• **THE PROBLEM**
Can the data below be set down again exactly, line for line?

=== RECORDS FOR PROCESSING ===

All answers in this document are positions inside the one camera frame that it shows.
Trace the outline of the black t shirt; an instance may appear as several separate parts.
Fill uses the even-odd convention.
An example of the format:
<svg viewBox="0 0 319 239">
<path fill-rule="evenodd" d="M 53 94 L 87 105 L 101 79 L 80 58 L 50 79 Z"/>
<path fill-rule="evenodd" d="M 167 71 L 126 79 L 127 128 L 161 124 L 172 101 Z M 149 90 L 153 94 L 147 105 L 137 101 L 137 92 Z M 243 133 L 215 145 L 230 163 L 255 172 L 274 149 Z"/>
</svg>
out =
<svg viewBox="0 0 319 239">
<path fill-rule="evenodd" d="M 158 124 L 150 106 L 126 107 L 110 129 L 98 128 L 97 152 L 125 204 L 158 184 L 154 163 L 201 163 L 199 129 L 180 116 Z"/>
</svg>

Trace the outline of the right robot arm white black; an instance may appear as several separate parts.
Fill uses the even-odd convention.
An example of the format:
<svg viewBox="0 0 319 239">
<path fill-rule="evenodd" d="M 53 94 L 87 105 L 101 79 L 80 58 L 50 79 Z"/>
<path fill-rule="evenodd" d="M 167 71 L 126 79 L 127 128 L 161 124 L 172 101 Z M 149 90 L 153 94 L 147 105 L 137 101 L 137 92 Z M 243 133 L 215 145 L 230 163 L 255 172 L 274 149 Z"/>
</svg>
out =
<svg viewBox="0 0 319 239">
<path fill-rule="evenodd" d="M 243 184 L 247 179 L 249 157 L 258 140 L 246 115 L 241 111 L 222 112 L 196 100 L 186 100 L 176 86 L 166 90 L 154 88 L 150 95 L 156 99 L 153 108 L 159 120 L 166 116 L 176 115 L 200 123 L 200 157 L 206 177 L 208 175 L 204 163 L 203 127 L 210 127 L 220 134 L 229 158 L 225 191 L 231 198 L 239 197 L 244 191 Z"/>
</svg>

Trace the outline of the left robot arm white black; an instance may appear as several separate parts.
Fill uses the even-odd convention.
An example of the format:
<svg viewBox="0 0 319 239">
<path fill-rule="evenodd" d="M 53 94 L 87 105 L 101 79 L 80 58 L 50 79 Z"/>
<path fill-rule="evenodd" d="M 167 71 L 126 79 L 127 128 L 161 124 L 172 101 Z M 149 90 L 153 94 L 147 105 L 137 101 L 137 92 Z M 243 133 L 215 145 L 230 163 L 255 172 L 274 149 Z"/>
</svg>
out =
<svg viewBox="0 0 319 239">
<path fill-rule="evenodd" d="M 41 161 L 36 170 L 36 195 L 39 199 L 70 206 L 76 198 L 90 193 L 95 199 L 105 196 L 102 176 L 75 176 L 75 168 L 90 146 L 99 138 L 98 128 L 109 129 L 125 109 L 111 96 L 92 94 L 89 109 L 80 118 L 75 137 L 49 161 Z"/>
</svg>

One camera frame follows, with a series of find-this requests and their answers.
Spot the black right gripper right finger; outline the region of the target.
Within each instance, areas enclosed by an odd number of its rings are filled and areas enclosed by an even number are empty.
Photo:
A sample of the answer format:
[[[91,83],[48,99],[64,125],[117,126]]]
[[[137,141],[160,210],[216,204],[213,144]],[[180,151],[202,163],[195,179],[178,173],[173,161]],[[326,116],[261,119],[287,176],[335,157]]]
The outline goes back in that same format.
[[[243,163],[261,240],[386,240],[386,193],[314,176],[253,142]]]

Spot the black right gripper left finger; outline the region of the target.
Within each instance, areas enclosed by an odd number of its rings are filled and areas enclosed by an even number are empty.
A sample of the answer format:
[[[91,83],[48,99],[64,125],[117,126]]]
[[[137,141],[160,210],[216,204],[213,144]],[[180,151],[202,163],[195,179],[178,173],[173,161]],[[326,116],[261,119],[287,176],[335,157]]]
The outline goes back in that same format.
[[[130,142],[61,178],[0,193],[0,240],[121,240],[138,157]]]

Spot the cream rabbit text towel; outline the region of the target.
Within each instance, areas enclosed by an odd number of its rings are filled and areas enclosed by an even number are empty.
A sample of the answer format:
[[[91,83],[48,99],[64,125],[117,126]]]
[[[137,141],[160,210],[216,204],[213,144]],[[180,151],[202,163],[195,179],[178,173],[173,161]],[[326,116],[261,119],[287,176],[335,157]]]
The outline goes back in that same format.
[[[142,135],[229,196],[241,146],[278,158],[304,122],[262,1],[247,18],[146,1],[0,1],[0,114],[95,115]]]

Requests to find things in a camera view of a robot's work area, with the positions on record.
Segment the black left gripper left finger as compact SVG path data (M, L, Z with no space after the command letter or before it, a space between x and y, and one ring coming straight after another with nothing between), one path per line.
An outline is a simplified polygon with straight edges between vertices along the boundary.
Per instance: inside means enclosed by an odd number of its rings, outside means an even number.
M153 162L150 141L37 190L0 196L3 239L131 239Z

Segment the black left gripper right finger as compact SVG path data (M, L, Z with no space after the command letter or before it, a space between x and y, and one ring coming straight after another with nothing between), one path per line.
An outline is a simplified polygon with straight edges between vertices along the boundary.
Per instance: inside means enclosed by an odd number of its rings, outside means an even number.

===

• **SOLUTION FOR THIS EXERCISE**
All answers in this document are positions inside the one camera frame that it shows.
Trace the outline of the black t shirt; an instance may appear as several separate parts.
Fill uses the even-odd convention.
An example of the format:
<svg viewBox="0 0 319 239">
<path fill-rule="evenodd" d="M 53 94 L 87 105 L 101 79 L 80 58 L 50 79 Z"/>
<path fill-rule="evenodd" d="M 167 71 L 126 79 L 127 128 L 161 124 L 172 101 Z M 149 90 L 153 94 L 147 105 L 137 101 L 137 92 Z M 243 133 L 215 145 L 230 163 L 255 172 L 274 149 Z"/>
</svg>
out =
<svg viewBox="0 0 319 239">
<path fill-rule="evenodd" d="M 158 124 L 150 106 L 126 107 L 110 129 L 98 128 L 97 152 L 125 204 L 158 184 L 154 163 L 201 163 L 199 129 L 180 116 Z"/>
</svg>

Trace the outline of the right robot arm white black; an instance may appear as several separate parts.
Fill uses the even-odd convention.
An example of the format:
<svg viewBox="0 0 319 239">
<path fill-rule="evenodd" d="M 53 94 L 87 105 L 101 79 L 80 58 L 50 79 Z"/>
<path fill-rule="evenodd" d="M 167 71 L 126 79 L 127 128 L 161 124 L 172 101 Z M 149 90 L 153 94 L 147 105 L 137 101 L 137 92 Z M 243 133 L 215 145 L 230 163 L 255 172 L 274 149 Z"/>
</svg>
out =
<svg viewBox="0 0 319 239">
<path fill-rule="evenodd" d="M 243 184 L 247 179 L 249 157 L 258 140 L 246 115 L 241 111 L 222 112 L 196 100 L 186 100 L 176 86 L 166 90 L 154 88 L 150 95 L 156 99 L 153 108 L 159 120 L 166 116 L 176 115 L 200 123 L 200 157 L 206 177 L 208 175 L 204 163 L 203 127 L 210 127 L 220 134 L 229 158 L 225 191 L 231 198 L 239 197 L 244 191 Z"/>
</svg>

Trace the outline of the left robot arm white black; an instance may appear as several separate parts.
Fill uses the even-odd convention.
An example of the format:
<svg viewBox="0 0 319 239">
<path fill-rule="evenodd" d="M 53 94 L 87 105 L 101 79 L 80 58 L 50 79 Z"/>
<path fill-rule="evenodd" d="M 167 71 L 126 79 L 127 128 L 161 124 L 172 101 Z M 149 90 L 153 94 L 147 105 L 137 101 L 137 92 Z M 243 133 L 215 145 L 230 163 L 255 172 L 274 149 Z"/>
</svg>
out =
<svg viewBox="0 0 319 239">
<path fill-rule="evenodd" d="M 41 161 L 36 170 L 36 195 L 39 199 L 70 206 L 76 198 L 90 193 L 95 199 L 105 196 L 102 176 L 75 176 L 75 168 L 90 146 L 99 138 L 98 128 L 109 129 L 125 109 L 111 96 L 92 94 L 89 109 L 80 118 L 75 137 L 49 161 Z"/>
</svg>

One camera frame follows, with a series of find-this requests and their answers.
Spot the black right gripper right finger; outline the region of the target.
Within each instance, areas enclosed by an odd number of its rings are filled and areas enclosed by an even number are empty.
Photo:
A sample of the answer format:
[[[91,83],[48,99],[64,125],[117,126]]]
[[[137,141],[160,210],[216,204],[213,144]],[[180,151],[202,163],[195,179],[178,173],[173,161]],[[326,116],[261,119],[287,176],[335,157]]]
The outline goes back in that same format.
[[[243,163],[261,240],[386,240],[386,193],[314,176],[253,142]]]

Spot the black right gripper left finger; outline the region of the target.
Within each instance, areas enclosed by an odd number of its rings are filled and areas enclosed by an even number are empty.
A sample of the answer format:
[[[91,83],[48,99],[64,125],[117,126]]]
[[[137,141],[160,210],[216,204],[213,144]],[[180,151],[202,163],[195,179],[178,173],[173,161]],[[326,116],[261,119],[287,176],[335,157]]]
The outline goes back in that same format.
[[[130,142],[61,178],[0,193],[0,240],[121,240],[138,157]]]

Spot the cream rabbit text towel; outline the region of the target.
Within each instance, areas enclosed by an odd number of its rings are filled and areas enclosed by an even number are empty.
A sample of the answer format:
[[[91,83],[48,99],[64,125],[117,126]]]
[[[137,141],[160,210],[216,204],[213,144]],[[180,151],[202,163],[195,179],[178,173],[173,161]],[[326,116],[261,119],[287,176],[335,157]]]
The outline goes back in that same format.
[[[142,135],[229,196],[241,146],[278,158],[304,122],[262,1],[247,18],[146,1],[0,1],[0,114],[95,115]]]

Requests to find things in a camera view of a robot's work area, with the positions on record.
Segment the black left gripper left finger as compact SVG path data (M, L, Z with no space after the command letter or before it, a space between x and y, and one ring coming straight after another with nothing between), one path per line.
An outline is a simplified polygon with straight edges between vertices along the boundary.
Per instance: inside means enclosed by an odd number of its rings, outside means an even number.
M153 162L150 141L37 190L0 196L3 239L131 239Z

Segment the black left gripper right finger as compact SVG path data (M, L, Z with no space after the command letter or before it, a space between x and y, and one ring coming straight after another with nothing between), one path per line.
An outline is a simplified polygon with straight edges between vertices along the boundary.
Per instance: inside means enclosed by an odd number of its rings, outside means an even number.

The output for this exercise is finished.